Agir pour l'Environnement

Information presse du 13 décembre 2004

Exposition "Tout capter" à la Cité des sciences et de l'industrie :
Une publireportage inacceptable !


Paris, le 13 décembre 04 : Depuis le 04 décembre dernier et pour une durée prévue de six mois, la Cité des Sciences et de l’Industrie sous-loue ses locaux à une exposition d’Orange sur la téléphonie mobile en général et l’UMTS en particulier. Sans aucun recul ni aucune retenue, l’opérateur de téléphonie mobile brosse un tableau encenseur de sa propre activité, et ce, avec l’aide d’un établissement public prétendument objectif et indépendant.

Connexe au lancement commercial de l’UMTS par Orange, ce publireportage vante largement les mérites supposés de la troisième génération de téléphonie mobile en occultant soigneusement les risques sanitaires réels liés à cette technologie.

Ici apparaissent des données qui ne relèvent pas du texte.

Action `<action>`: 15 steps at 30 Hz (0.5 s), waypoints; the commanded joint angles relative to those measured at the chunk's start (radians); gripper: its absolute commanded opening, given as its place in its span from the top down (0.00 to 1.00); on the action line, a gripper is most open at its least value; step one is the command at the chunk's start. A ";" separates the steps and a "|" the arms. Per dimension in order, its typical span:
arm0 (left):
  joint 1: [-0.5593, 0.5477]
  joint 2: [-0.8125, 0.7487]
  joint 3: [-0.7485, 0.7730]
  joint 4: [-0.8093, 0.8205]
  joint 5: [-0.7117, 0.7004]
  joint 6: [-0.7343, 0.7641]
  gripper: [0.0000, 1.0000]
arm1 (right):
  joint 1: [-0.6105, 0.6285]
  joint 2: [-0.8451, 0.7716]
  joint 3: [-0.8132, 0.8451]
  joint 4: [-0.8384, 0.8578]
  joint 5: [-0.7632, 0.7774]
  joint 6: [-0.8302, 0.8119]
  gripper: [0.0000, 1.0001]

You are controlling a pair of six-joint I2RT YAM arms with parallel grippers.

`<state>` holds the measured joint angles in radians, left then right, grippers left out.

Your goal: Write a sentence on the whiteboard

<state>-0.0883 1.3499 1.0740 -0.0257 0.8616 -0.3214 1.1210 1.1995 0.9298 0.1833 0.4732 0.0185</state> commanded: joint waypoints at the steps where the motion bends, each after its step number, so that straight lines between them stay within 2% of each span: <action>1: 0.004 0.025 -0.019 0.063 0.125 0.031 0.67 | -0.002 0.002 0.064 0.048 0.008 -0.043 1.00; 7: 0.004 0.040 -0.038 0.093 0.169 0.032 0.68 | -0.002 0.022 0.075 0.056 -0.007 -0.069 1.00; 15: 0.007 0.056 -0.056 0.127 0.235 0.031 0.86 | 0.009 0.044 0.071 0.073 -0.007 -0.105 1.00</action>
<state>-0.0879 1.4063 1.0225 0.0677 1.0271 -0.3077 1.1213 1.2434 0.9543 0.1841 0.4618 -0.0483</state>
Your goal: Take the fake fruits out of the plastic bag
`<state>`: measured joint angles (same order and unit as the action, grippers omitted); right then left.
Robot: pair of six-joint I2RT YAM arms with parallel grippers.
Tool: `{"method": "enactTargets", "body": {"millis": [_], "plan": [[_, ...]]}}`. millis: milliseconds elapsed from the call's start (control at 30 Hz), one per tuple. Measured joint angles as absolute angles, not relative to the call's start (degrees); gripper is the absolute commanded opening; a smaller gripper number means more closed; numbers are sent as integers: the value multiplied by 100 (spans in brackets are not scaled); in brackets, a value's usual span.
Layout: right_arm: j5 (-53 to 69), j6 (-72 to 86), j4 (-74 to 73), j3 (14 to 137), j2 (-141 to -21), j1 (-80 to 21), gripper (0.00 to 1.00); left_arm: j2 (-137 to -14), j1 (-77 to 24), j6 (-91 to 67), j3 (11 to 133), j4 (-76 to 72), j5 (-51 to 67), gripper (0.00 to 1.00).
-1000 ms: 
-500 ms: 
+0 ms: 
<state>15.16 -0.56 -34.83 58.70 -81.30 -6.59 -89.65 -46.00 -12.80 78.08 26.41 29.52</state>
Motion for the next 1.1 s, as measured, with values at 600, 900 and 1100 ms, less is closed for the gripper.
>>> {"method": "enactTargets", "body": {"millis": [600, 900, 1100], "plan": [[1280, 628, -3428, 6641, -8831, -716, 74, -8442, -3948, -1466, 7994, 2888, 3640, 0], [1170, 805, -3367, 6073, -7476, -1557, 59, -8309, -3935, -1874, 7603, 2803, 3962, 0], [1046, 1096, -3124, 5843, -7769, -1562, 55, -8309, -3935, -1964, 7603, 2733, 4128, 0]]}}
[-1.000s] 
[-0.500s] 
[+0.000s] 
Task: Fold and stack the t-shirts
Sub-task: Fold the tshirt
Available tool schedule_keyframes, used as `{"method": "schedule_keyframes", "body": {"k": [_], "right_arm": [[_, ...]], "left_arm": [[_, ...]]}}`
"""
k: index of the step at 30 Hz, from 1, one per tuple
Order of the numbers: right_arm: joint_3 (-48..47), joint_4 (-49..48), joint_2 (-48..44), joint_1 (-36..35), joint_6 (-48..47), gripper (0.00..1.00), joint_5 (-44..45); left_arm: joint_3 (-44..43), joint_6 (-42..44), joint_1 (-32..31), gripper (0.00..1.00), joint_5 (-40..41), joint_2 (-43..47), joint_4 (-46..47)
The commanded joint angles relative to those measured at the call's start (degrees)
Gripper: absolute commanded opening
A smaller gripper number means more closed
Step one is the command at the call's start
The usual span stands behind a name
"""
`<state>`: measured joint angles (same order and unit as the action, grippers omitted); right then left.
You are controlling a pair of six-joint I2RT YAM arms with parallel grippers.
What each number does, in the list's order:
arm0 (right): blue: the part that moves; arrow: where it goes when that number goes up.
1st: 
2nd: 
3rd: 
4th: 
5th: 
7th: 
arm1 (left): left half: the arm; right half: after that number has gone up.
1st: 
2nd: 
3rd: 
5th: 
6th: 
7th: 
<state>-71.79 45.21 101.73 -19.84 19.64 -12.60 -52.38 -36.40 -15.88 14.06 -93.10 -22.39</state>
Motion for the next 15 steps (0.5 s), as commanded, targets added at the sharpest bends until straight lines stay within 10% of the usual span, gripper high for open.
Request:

Pire, les inquiétudes légitimes des riverains des antennes sont abordées sous un angle sociologique (inconséquence, égoïsme, irrationalité…) ou pseudo scientifique par l’incontournable Bernard Veyret, auteur ou co-auteur stakhanoviste de trois des quatre rapports français parus depuis 2001 et dont les recherches sont financées pour plus d’un tiers par Orange !

Cette exposition occulte sciemment les études scientifiques récentes qui devraient pourtant alerter les autorités publiques françaises. Face à un doute persistant quant à l’innocuité des antennes relais et des terminaux, la responsabilité de la Cité des Sciences et de l’Industrie n’est pas de reprendre in extenso la communication rassurante des opérateurs mais au contraire de tenir un discours inspiré du principe de précaution.

Si le manque de recul, la partialité, l’unanimisme scientifique de façade ou les mensonges par omission sont des éléments permettant de juger de la qualité d’un publireportage, force est de constater que l’opération commerciale promue par la Cité des Sciences et de l’Industrie est une véritable réussite !

Ce publireportage est indigne de la Cité des Sciences et de l’Industrie. Agir pour l’Environnement réclame la suspension sine die de cette exposition publicitaire, tant qu’un pluralisme nécessaire n’est pas rétabli.